→ **Exercise instructions**: Search the listing below for the line containing "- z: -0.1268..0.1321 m". From there through the line containing "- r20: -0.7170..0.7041", transcribe every line exactly, both ends included.

→ **Provided material**:
------------------------------------

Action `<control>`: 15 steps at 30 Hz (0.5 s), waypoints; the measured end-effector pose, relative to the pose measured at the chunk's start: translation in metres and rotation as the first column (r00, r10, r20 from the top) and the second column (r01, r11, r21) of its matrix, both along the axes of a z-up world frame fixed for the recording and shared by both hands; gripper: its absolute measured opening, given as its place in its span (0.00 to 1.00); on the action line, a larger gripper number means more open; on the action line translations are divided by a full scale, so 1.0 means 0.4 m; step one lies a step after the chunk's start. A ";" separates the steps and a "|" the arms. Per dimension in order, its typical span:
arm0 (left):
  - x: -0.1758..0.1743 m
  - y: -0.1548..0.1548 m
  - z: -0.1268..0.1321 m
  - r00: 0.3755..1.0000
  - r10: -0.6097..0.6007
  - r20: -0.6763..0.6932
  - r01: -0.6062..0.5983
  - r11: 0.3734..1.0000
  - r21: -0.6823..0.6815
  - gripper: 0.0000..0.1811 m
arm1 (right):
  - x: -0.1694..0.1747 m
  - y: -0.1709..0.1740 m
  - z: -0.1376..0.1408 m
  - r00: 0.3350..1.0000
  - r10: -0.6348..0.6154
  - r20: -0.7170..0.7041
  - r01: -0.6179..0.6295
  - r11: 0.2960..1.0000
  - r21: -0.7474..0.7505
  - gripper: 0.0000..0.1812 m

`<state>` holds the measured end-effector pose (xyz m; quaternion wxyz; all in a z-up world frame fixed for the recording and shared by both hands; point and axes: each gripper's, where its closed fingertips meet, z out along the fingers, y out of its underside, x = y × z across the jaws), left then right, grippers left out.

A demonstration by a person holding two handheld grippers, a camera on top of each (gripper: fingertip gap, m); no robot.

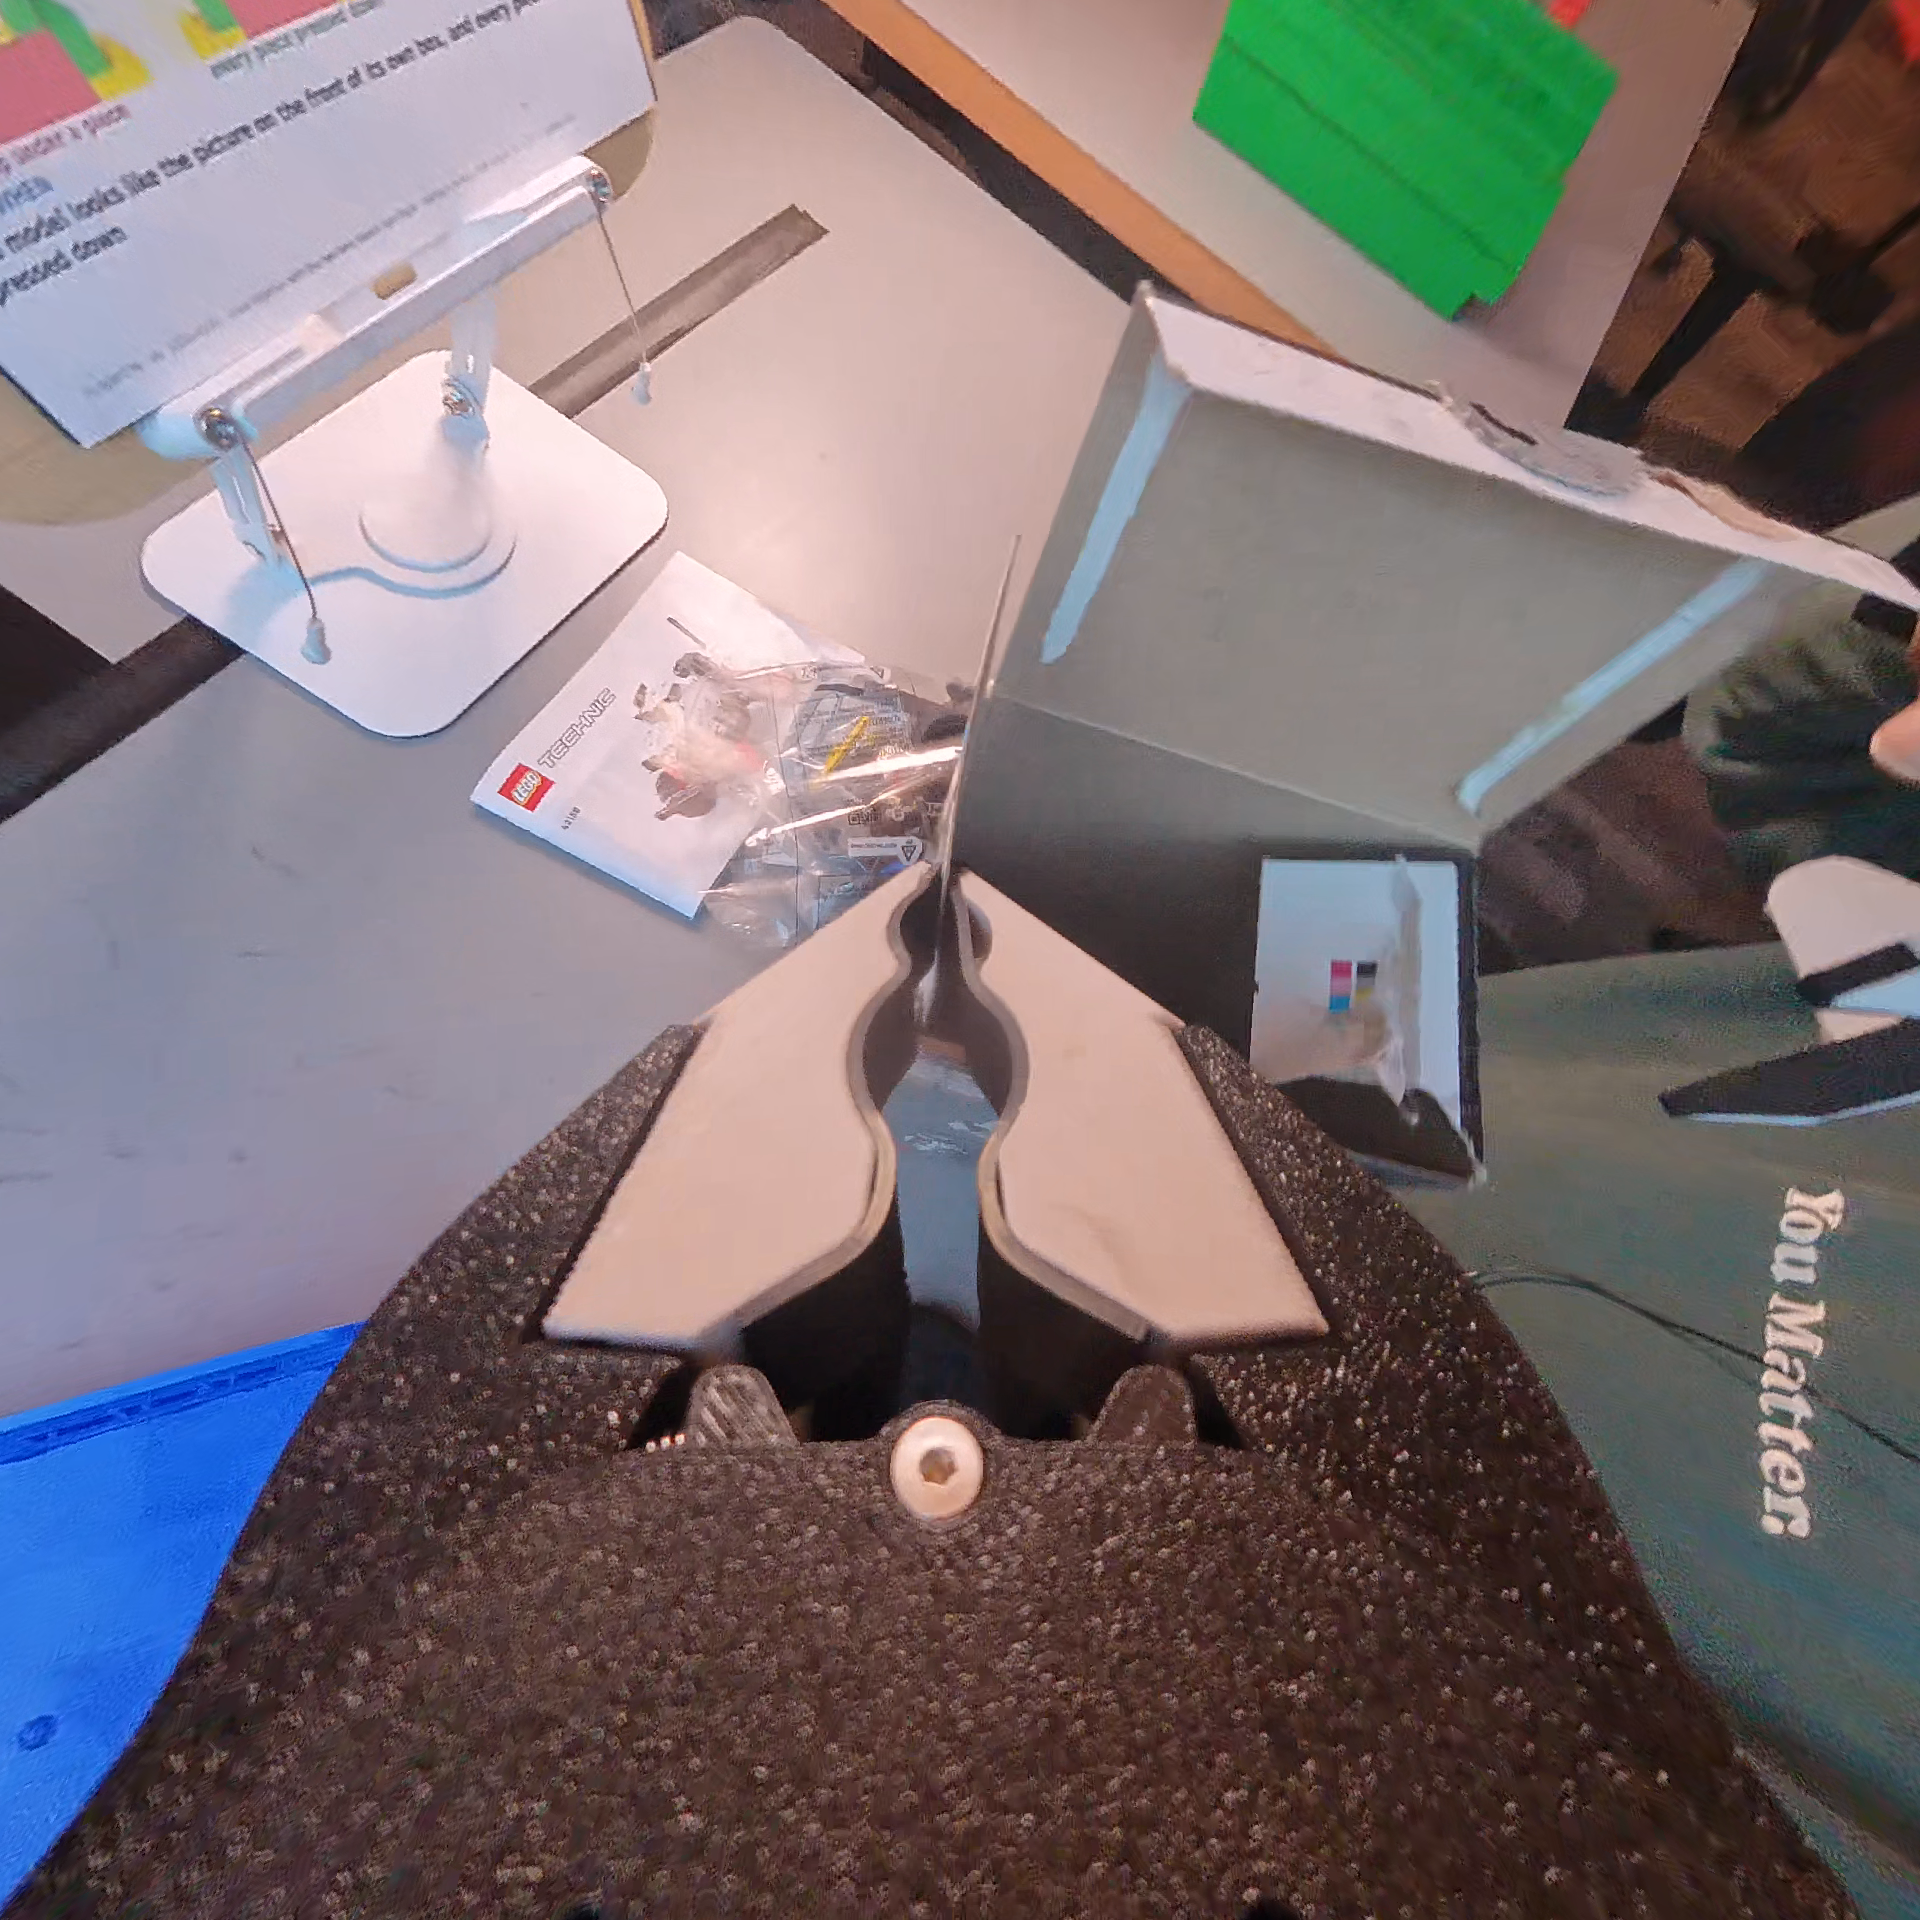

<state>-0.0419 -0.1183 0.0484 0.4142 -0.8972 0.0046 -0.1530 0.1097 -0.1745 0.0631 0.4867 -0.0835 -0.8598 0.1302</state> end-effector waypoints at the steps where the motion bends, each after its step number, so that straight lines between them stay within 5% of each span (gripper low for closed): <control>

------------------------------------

→ **Written response**:
  - z: -0.1268..0.1321 m
  - r00: 0.3755..1.0000
  - r10: -0.6097..0.6007
  - r20: -0.6763..0.6932
  - r01: -0.6062..0.5983
  - r11: 0.3734..1.0000
  - r21: -0.6823..0.6815
  - gripper: 0.0000..0.1811 m
arm1 (right):
  - x: -0.1694..0.1747 m
  - y: -0.1709..0.1740 m
  - z: -0.1376..0.1408 m
  - r00: 0.3350..1.0000
  - r10: -0.6348..0.6154
  - r20: -0.7170..0.7041

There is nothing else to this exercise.